Why Most Real Estate Platforms Choose Editing Models
Across the platforms we evaluated — including ours — the convergence on editing-tuned models (Nano Banana Pro, Flux) over generation models (DALL-E, Imagen) is not accidental. The economics of real estate photo editing depend on the agent recognizing the home in the output. If the AI hallucinates a different driveway or a wider porch, the photo is unusable, the credit is wasted, and the agent stops trusting the tool.
That is also why platform-level prompt assembly matters as much as the model. Twilight, for instance, layers a real-estate-specific system prompt on top of every Nano Banana call to lock in identity preservation and geometric stability — a generic prompt against a generic model will not produce comparable results, even on the same underlying weights.

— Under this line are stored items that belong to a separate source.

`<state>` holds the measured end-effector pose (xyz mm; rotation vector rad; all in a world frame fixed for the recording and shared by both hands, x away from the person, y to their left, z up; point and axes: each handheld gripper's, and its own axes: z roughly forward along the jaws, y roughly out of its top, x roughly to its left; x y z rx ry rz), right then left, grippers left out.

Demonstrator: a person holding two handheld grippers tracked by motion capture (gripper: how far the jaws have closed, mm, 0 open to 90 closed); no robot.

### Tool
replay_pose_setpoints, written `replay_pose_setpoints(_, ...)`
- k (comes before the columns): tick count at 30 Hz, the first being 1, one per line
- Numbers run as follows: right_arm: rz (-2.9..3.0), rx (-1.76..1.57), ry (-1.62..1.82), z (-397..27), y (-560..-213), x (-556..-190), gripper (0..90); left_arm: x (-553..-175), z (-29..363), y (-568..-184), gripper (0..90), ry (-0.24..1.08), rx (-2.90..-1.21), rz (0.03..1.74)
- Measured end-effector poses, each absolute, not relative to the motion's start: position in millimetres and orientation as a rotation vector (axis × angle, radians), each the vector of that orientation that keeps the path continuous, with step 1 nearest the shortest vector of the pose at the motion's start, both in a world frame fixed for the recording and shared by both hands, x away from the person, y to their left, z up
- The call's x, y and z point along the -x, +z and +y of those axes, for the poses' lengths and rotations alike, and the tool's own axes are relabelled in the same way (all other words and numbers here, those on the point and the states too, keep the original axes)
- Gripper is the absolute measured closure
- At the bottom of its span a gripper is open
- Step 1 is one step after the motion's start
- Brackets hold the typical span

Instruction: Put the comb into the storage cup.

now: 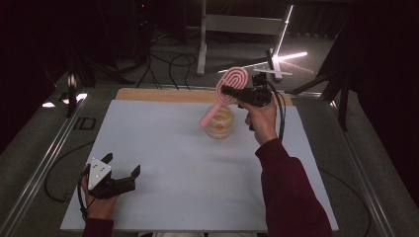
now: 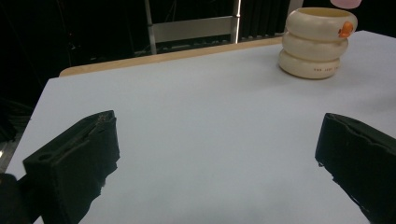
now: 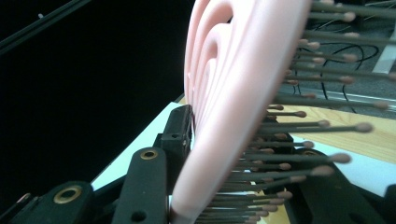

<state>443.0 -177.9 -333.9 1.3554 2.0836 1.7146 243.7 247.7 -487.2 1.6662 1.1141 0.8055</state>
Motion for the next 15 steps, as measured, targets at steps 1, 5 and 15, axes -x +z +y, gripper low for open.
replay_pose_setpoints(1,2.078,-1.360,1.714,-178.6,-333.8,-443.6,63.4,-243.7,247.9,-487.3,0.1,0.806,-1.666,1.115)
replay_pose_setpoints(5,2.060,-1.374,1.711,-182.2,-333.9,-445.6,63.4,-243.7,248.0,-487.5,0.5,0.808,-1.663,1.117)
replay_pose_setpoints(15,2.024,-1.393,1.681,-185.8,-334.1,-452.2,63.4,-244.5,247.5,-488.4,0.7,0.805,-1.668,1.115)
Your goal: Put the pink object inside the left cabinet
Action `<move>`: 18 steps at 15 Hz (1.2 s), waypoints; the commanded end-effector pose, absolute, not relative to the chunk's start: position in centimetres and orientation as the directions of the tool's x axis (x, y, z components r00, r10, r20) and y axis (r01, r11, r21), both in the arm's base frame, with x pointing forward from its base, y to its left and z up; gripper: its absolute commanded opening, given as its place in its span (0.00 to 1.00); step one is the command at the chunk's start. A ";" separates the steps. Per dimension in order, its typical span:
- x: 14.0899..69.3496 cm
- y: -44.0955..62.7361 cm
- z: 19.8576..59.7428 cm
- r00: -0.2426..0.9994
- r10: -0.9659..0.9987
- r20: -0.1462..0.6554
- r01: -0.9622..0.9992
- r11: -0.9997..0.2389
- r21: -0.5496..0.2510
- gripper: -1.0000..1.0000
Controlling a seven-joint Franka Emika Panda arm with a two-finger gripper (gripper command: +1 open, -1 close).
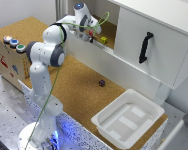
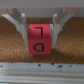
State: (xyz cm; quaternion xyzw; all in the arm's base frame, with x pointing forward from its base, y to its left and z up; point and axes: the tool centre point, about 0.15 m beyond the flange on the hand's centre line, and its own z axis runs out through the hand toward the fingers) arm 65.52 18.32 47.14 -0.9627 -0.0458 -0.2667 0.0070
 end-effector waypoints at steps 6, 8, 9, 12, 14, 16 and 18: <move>61.7 18.2 50.3 0.844 0.042 0.535 -0.025 -0.993 0.117 1.00; 58.3 17.6 50.6 0.844 0.028 0.535 -0.033 -0.994 0.104 1.00; 56.7 17.1 50.6 0.852 0.022 0.524 -0.024 -0.996 0.081 1.00; 52.6 16.1 48.8 0.889 0.015 0.457 -0.012 -0.998 0.057 1.00; 50.5 15.2 47.7 0.904 0.005 0.428 -0.009 -0.999 0.030 1.00; 48.5 14.3 46.3 0.918 0.003 0.397 0.003 -1.000 0.002 1.00; 46.6 13.8 44.4 0.937 0.007 0.350 0.018 -0.999 -0.027 1.00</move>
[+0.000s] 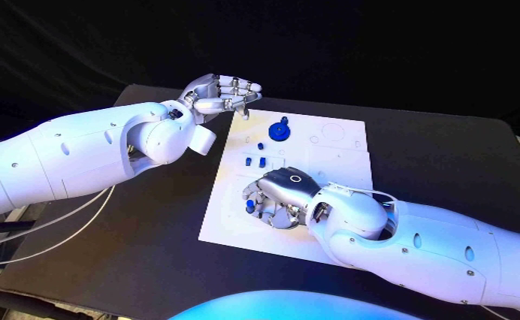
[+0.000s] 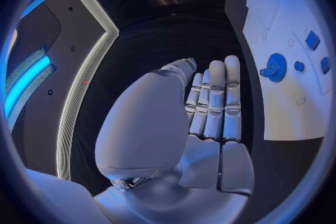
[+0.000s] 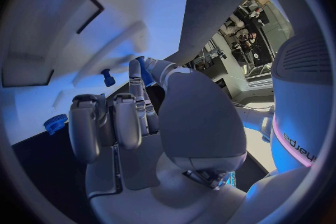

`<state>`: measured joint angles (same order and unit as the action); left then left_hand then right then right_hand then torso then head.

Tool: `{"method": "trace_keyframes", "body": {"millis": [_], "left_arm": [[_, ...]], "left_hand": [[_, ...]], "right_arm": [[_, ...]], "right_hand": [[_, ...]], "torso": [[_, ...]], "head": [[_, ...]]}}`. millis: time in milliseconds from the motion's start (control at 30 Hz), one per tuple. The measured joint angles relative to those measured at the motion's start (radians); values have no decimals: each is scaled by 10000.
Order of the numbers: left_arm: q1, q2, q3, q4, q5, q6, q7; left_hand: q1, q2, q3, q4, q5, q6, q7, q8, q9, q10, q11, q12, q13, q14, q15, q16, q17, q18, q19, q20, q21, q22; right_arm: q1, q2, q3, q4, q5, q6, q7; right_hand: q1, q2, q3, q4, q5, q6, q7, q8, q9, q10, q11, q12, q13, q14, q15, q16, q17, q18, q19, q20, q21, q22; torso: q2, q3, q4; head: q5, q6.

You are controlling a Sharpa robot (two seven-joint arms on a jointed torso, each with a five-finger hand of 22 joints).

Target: Assemble the parts on the task board

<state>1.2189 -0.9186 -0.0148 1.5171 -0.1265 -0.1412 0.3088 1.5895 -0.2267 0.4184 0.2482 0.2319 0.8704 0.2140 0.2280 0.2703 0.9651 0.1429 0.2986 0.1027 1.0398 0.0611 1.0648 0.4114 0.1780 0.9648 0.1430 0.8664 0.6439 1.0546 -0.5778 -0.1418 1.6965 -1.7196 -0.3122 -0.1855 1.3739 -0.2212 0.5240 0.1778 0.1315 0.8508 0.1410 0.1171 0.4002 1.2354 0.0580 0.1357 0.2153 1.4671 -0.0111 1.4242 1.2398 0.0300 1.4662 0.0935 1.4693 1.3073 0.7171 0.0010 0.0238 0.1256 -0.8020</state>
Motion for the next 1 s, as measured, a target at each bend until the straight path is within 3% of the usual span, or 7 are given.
{"method": "trace_keyframes", "body": {"millis": [333, 467, 600, 700, 800, 900, 1000], "left_arm": [[0, -8, -3, -12, 0, 6, -5], [-3, -18, -9, -24, 1, 9, -6], [-12, -19, -31, -36, 2, 12, -7], [-17, -27, -58, -39, 4, 16, -8], [-25, -31, -84, -37, 14, 18, -9], [-28, -37, -101, -36, 28, 20, -10], [-30, -44, -111, -34, 42, 21, -10]], "left_hand": [[0, 0, 0, 0, 0, 0, 0, 0, 0, -37, 38, -1, 0, 0, 0, 0, 1, 1, -37, 37, 0, 0], [0, 0, 0, 0, 0, 0, 0, 0, 1, -38, 38, -1, 1, 0, 0, 0, 1, 0, -36, 37, 0, 0], [0, 0, 0, 0, 0, 0, 0, 0, 1, -37, 38, -1, 1, 0, 0, 0, 1, -1, -37, 37, 0, 0], [0, 0, 0, 0, 0, 0, 0, 0, 1, -37, 38, -1, 1, 0, 0, 0, 1, -1, -36, 37, 0, 0], [0, 0, 0, 0, 0, 0, 0, 0, 2, -37, 38, -1, 1, 0, 0, 0, 1, -1, -36, 37, 0, 0], [0, 0, 0, 0, 0, 0, 0, 0, 2, -37, 38, -1, 1, 0, 0, 0, 1, -1, -36, 36, 0, 0], [0, 0, 0, 0, 0, 0, 0, 0, 2, -37, 38, -1, 1, 0, 0, 0, 2, 0, -36, 36, 0, 0]], "right_arm": [[11, -717, 105, 777, 103, -1092, 58], [236, -1382, 179, 1284, 477, -1584, 190], [679, -2336, 232, 1682, 1472, -1908, 367], [969, -3156, 243, 1897, 2375, -1912, 410], [1126, -3983, 224, 2027, 3288, -1855, 375], [1165, -4681, 132, 2187, 3976, -1753, 237], [1115, -5157, 80, 2355, 4347, -1660, 27]], "right_hand": [[-198, -198, -299, 79, -259, -618, -157, -337, -158, 125, -125, 105, 235, 13, -90, 0, -43, 1, 0, -77, 117, -1], [-236, -238, -458, 153, -259, -553, -83, -322, -153, 242, -117, 209, 369, -23, -126, 0, -43, 1, 0, -77, 117, 8], [-290, -184, -681, 181, -166, 655, 46, 356, 99, 666, -5, 727, 799, -22, -125, 9, 10, 0, 0, -77, 201, 8], [-485, -68, -1070, 263, 260, 1518, -216, 1042, 504, 1068, -224, 1905, 1825, -11, -221, 55, 57, 1, -1, -192, 442, 7], [-781, 60, -1569, 488, 673, 1532, -371, 1477, 1062, 919, -403, 4959, 4820, -7, -360, 189, 212, -163, -16, -276, 827, 7], [-1086, 113, -1961, 880, 720, 1260, -339, 1673, 1432, 1083, -399, 7898, 7642, -7, -359, 372, 545, -163, -16, -276, 981, 7], [-1222, 185, -2290, 1066, 720, 1075, -332, 1797, 1717, 1172, -330, 9517, 9199, -7, -359, 530, 679, -163, -16, -275, 981, 6]], "torso": [[-12, 7, -8], [-22, 7, -21], [-38, 3, -34], [-58, -3, -48], [-93, -5, -87], [-131, -12, -137], [-157, -12, -191]], "head": [[-42, 57], [-97, 112], [-210, 191], [-326, 239], [-473, 270], [-626, 284], [-795, 286]]}}
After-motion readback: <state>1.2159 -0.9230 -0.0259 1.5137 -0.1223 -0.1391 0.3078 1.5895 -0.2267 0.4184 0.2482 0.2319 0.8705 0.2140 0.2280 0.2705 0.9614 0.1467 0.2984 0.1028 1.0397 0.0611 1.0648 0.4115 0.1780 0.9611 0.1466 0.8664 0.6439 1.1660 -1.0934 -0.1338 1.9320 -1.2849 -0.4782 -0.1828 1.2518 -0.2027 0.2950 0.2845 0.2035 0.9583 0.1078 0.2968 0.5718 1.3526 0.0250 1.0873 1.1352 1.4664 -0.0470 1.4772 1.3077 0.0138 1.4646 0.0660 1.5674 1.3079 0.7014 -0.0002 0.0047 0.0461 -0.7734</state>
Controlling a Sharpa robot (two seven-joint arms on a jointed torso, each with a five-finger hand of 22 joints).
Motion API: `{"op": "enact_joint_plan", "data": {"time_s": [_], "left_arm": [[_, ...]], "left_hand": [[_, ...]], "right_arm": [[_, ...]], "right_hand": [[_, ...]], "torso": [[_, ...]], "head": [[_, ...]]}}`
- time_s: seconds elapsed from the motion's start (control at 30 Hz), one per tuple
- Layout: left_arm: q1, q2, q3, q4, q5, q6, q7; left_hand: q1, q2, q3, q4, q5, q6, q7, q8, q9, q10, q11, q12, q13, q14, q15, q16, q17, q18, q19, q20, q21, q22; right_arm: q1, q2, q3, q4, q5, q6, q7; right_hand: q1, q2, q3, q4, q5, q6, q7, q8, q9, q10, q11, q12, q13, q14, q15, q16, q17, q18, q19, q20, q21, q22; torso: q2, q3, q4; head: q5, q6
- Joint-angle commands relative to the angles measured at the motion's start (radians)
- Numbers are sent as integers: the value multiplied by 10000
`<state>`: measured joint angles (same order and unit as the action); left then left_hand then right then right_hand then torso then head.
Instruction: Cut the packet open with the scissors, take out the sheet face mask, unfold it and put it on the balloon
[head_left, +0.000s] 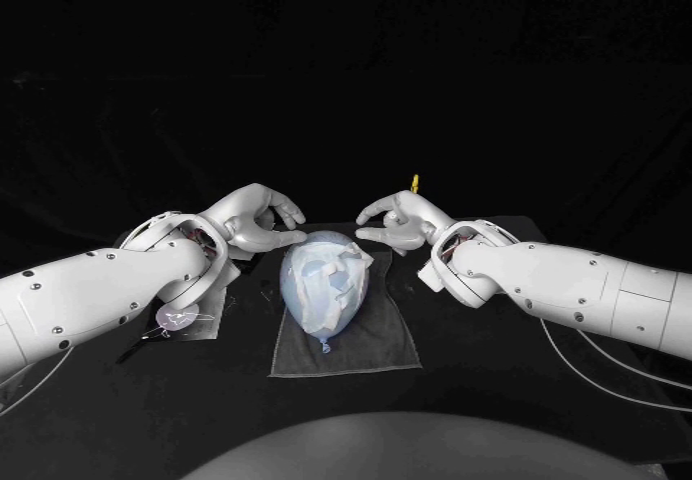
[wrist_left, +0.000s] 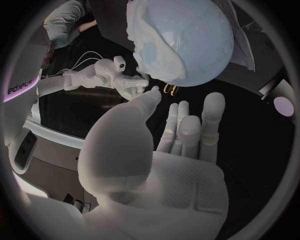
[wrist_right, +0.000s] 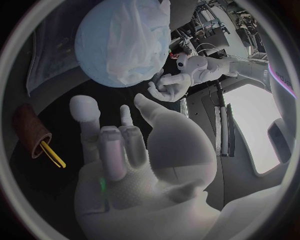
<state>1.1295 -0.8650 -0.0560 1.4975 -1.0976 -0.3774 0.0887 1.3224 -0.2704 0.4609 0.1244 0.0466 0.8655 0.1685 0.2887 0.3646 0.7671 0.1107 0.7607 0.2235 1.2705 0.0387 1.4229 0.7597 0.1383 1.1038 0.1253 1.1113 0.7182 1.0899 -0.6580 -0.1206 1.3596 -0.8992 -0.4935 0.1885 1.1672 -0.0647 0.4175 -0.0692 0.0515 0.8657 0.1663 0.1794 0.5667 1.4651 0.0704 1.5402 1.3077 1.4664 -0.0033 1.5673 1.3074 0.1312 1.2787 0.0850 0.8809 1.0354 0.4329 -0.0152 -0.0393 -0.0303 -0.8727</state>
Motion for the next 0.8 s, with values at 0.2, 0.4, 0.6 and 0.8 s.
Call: {"op": "enact_joint_plan", "data": {"time_s": [0.2,0.4,0.6,0.8], "left_arm": [[-4,132,4,-104,-382,634,-511],[-10,179,-7,-135,-611,714,-595],[-17,197,-16,-132,-775,870,-622],[-28,155,-19,-58,-820,955,-545]], "left_hand": [[408,154,-1280,206,9,128,41,-141,112,-295,35,-71,-101,-185,32,-49,-193,245,-103,77,-217,-247],[805,358,-1746,284,13,282,-18,-149,181,-236,-3,-17,-135,-158,0,-20,-148,240,-41,57,-215,-222],[1015,443,-1906,317,12,492,-99,-75,242,-135,-63,45,-142,-148,-44,-15,-143,239,-20,23,-216,-215],[1148,494,-2090,415,13,706,-205,10,305,107,-158,242,-82,-80,-123,17,-24,220,59,-42,-159,-112]], "right_arm": [[10,110,4,-130,-525,725,-385],[6,189,3,-202,-579,881,-455],[1,216,2,-235,-619,1017,-516],[-11,192,0,-233,-629,1111,-525]], "right_hand": [[-2,-99,-116,23,-35,-88,2,-95,-52,790,104,-57,2346,1044,100,35,2634,81,7,109,-80,-19],[-1,-99,-124,27,-34,-86,3,-100,-56,791,106,-55,2347,1044,103,35,2634,84,1,113,-92,-27],[10,-82,-138,37,-34,-59,3,-106,-66,796,109,-48,2352,1044,109,35,2634,89,-3,126,-98,-29],[37,-44,-177,62,-33,48,-9,-102,-86,824,106,-7,2384,1044,113,35,2634,98,5,152,-72,-2]], "torso": [[9,-7,2],[10,-2,1],[0,-5,-3],[4,-1,-2]], "head": [[-27,1],[-33,1],[-50,1],[-57,1]]}}
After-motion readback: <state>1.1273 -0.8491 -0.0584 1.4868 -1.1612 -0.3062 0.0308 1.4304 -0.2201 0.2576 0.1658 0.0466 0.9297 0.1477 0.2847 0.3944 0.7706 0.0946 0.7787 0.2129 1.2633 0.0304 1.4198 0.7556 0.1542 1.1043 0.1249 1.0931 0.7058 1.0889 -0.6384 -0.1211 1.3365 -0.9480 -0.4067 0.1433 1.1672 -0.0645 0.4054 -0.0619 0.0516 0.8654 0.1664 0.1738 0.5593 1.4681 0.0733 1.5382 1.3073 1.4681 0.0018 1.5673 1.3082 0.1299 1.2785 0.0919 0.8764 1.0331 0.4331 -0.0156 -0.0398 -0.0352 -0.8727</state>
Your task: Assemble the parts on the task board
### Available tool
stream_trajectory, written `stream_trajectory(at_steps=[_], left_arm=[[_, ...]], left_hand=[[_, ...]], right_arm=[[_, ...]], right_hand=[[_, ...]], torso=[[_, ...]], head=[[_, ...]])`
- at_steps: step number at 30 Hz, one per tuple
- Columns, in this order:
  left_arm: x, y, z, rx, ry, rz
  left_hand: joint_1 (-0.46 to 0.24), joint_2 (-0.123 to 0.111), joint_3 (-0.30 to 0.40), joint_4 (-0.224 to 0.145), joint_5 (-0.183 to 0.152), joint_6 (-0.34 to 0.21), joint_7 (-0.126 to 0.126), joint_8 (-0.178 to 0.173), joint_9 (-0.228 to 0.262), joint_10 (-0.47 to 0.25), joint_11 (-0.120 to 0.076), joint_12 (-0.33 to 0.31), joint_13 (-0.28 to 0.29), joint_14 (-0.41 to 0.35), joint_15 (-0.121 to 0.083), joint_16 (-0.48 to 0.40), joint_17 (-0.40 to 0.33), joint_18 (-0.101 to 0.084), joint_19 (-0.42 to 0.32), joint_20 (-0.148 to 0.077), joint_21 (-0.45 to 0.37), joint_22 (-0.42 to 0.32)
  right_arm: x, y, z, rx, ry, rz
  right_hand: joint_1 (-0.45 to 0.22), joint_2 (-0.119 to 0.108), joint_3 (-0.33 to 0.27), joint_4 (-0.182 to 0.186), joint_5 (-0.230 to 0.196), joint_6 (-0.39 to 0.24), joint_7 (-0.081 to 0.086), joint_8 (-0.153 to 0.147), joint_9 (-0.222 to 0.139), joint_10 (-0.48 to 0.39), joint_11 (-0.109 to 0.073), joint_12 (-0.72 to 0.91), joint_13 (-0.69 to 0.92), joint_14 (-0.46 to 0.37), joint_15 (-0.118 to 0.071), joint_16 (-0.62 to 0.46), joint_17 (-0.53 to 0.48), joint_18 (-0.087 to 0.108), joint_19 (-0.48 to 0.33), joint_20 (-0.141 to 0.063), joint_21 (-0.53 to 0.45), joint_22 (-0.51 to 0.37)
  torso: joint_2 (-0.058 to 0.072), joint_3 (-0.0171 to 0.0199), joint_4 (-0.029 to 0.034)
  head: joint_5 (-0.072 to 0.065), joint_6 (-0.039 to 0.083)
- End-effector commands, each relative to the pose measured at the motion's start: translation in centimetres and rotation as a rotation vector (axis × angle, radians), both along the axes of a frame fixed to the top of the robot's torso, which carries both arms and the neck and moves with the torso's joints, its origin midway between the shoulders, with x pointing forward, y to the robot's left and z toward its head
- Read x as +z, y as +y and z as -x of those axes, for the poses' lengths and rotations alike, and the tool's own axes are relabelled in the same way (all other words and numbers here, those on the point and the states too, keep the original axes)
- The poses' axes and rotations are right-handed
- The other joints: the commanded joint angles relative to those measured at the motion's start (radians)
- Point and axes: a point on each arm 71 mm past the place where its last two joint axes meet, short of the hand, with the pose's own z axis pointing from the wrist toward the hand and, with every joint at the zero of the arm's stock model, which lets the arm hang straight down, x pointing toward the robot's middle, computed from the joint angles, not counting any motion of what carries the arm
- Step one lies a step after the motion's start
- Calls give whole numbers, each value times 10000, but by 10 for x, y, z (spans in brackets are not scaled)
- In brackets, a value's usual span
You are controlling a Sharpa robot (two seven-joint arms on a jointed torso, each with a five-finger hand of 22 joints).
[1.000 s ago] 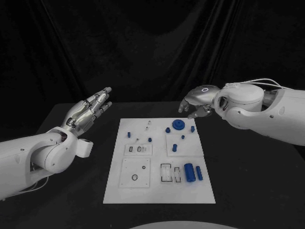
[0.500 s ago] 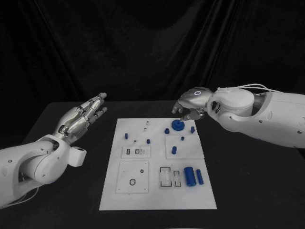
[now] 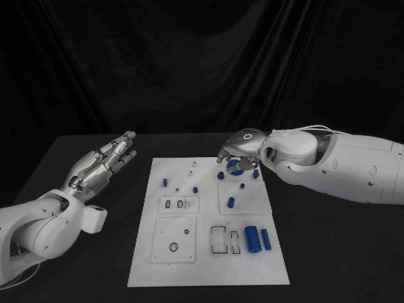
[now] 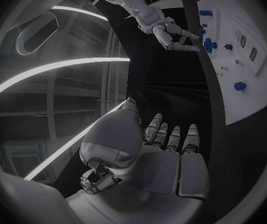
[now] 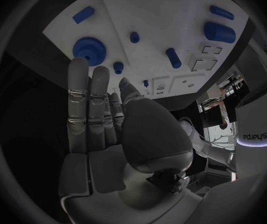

What This Means for Agents
You do not have to memorize the model lineup. But it is worth knowing two things when you evaluate a photo editor:
- Ask which model it uses. Reputable tools will tell you. If a vendor refuses to disclose, assume it is base SDXL with a thin wrapper.
- Test on your worst photo, not your best. Difficult photos — strong window blowout, cluttered rooms, complex skylines — separate good models from mediocre ones. A pretty exterior with even lighting will look fine through any model.
Frequently Asked Questions
Which AI image model is best for real estate photo editing in 2026?
For editing real listing photos (sky replacement, day-to-dusk, decluttering, exposure correction), Google Nano Banana Pro is currently the strongest model. For from-scratch virtual staging, Flux Pro is competitive or better.
Is Stable Diffusion good for real estate photos?
Base SDXL is mediocre. With a real-estate-tuned LoRA it can produce good results, but quality varies widely between vendors. Geometry preservation is the persistent weakness.
Can I use ChatGPT (DALL-E 3) to edit listing photos?
You can, but you should not for production listings. DALL-E 3 is a generator, not an editor — it will often produce a similar but different house. It is excellent for marketing concepts, mood boards, and social graphics.
Does the AI model affect how fast I get results?
Yes. Editing-tuned models running on optimized inference infrastructure (like fal.ai) typically return in 10–30 seconds. Generic platforms can take 60+ seconds for the same task.
What model does Twilight use?
Twilight uses Google Nano Banana Pro for image editing, with model selection configurable per environment. The decision was driven by Nano Banana's superior identity preservation and geometric stability on real estate inputs.
Will the model that wins today still win in a year?
Probably not. The image model landscape has flipped roughly every 12 months for the last three years. The good news: a well-built platform abstracts the model behind the workflow, so you should not need to change tools when the underlying model changes.